Out of the apricot haze came a sail. By a trick of light, it appeared and disappeared like a vision. Birds screamed about its masts, newly away from land.

It was an all-white ship, sails white, hull fresh with whitewash. As it drew nearer, firing a gun in salute, those aboard the other ships saw that it was a caravel, no bigger than the Good Hope; but on its mainsail stood the great hierogram representing the Wheel itself, inner and outer circles connected by wavy lines. This was the Vajabhar Prayer named after Shivenink’s chief port.

The four ships tacked close, like four pigeons nestling together on a branch. A bark of orders from the Priest-Militant Admiral herself. Bowsprits turned, cordage creaked, artemons filled. The little fleet began to sail southwards.

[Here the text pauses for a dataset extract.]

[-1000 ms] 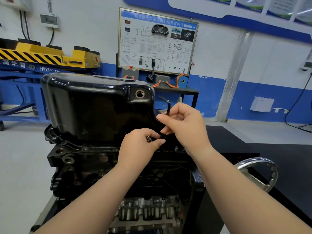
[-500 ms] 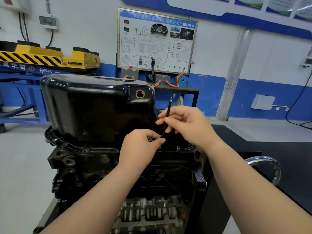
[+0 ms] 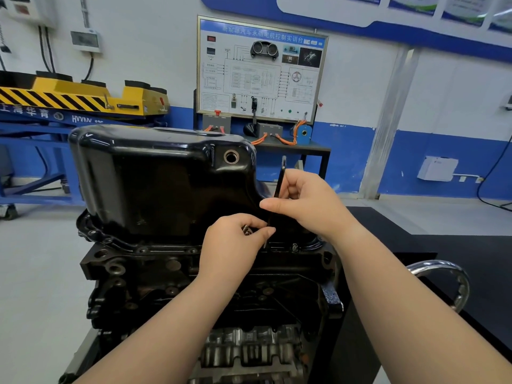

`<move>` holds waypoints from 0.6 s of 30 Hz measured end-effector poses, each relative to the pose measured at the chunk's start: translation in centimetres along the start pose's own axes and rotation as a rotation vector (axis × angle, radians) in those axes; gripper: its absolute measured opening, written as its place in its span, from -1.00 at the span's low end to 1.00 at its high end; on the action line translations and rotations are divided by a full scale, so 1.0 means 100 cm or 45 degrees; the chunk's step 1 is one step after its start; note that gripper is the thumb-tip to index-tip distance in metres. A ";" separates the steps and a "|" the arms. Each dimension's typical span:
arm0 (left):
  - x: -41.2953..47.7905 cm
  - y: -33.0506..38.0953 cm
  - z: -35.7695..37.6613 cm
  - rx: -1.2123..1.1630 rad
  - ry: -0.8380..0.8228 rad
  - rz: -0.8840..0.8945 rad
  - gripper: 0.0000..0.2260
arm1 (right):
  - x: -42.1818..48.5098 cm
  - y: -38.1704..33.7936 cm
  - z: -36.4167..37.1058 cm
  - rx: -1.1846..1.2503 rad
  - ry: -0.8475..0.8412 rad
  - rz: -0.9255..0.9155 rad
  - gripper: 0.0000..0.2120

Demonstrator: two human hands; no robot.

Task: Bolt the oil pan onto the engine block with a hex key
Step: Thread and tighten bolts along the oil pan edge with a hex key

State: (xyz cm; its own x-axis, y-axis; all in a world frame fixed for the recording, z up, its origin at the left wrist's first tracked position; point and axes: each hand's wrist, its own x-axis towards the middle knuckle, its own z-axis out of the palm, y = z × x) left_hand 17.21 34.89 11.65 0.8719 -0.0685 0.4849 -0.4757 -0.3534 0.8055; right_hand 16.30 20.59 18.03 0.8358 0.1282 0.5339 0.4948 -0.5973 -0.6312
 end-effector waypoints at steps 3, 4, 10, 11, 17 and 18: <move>0.001 0.000 0.000 0.018 -0.003 -0.005 -0.86 | 0.001 -0.001 -0.004 0.029 -0.126 0.011 -0.87; 0.002 -0.001 0.000 0.021 -0.006 -0.010 -0.87 | 0.000 -0.002 -0.006 0.070 -0.178 0.015 -0.90; 0.004 -0.001 -0.003 0.024 -0.033 -0.024 -0.84 | -0.001 -0.003 -0.012 0.240 -0.328 0.033 -0.73; 0.005 -0.001 -0.004 0.027 -0.033 -0.028 -0.84 | -0.001 -0.003 -0.011 0.244 -0.321 0.037 -0.75; 0.003 0.000 -0.004 0.024 -0.033 -0.025 -0.84 | -0.001 0.000 -0.006 0.221 -0.160 0.041 -0.88; 0.002 0.000 -0.004 0.021 -0.029 -0.018 -0.84 | -0.001 0.000 -0.005 0.169 -0.135 0.034 -0.88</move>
State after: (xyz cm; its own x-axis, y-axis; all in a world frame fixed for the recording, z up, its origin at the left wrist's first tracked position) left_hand 17.35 35.25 11.86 0.8812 -0.0844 0.4652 -0.4613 -0.3696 0.8066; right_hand 16.06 20.18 18.30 0.8660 0.2004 0.4582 0.4933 -0.4927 -0.7169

Colours in the water changed to a deeper blue. The ships were leaving the Pannoval Sea astern and entering the northern margins of the vast Climent Ocean. Immediately, they struck rough weather. They had a hard time of it, combating mountainous seas and hazardous storms, in which they were bombarded by gigantic hailstones. For days, they saw neither sun.

When at last they reached calmer waters, Freyr’s zenith was lower than before, and Batalix’s somewhat higher. To port lay the cliffs of Campannlat’s westernmost redoubt, Cape Findowel. Once they had rounded Findowel they sailed into the nearest anchorage along the coast of the tropical continent, there to rest for two days. The carpenters repaired the storm damage, the members of the Priest-Sailors Guild stitched sails or else swam in a warm lagoon. So welcome was the sight of men and women disporting themselves naked in the water—the puritanical Sibornalese were curiously unprudish on this occasion—that even SartoriIrvrash ventured into the water in a pair of silken underpants.

When he rested afterwards on the beach, sheltering from the power of both suns, he watched the swimmers climb out one by one. Many of the Good Hope’s crew were women, and sturdily built. He sighed for his youth. Io Pasharatid climbed out beside him and said to him quietly, “If only that beautiful queen of queens were here, eh?”

“What then?” He kept watching the water, hoping that Odi would emerge naked.

Pasharatid dug him in the ribs in an un-Sibornalese way.

“What then, you say? Why, then this seeming paradise would be paradise indeed.”

“Do you suppose that this expedition can possibly conquer Borlien?”

“Given the fortune of war, I’m sure of it. We are organized and armed, in a way JandolAnganol’s forces will never be.”

“Why, then the queen will come under your supervision.”

“That reflection had not escaped me. Why else do you think I have this sudden enthusiasm for war? I don’t want Ottassol you old goat. I want Queen MyrdemInggala. And I intend to have her.”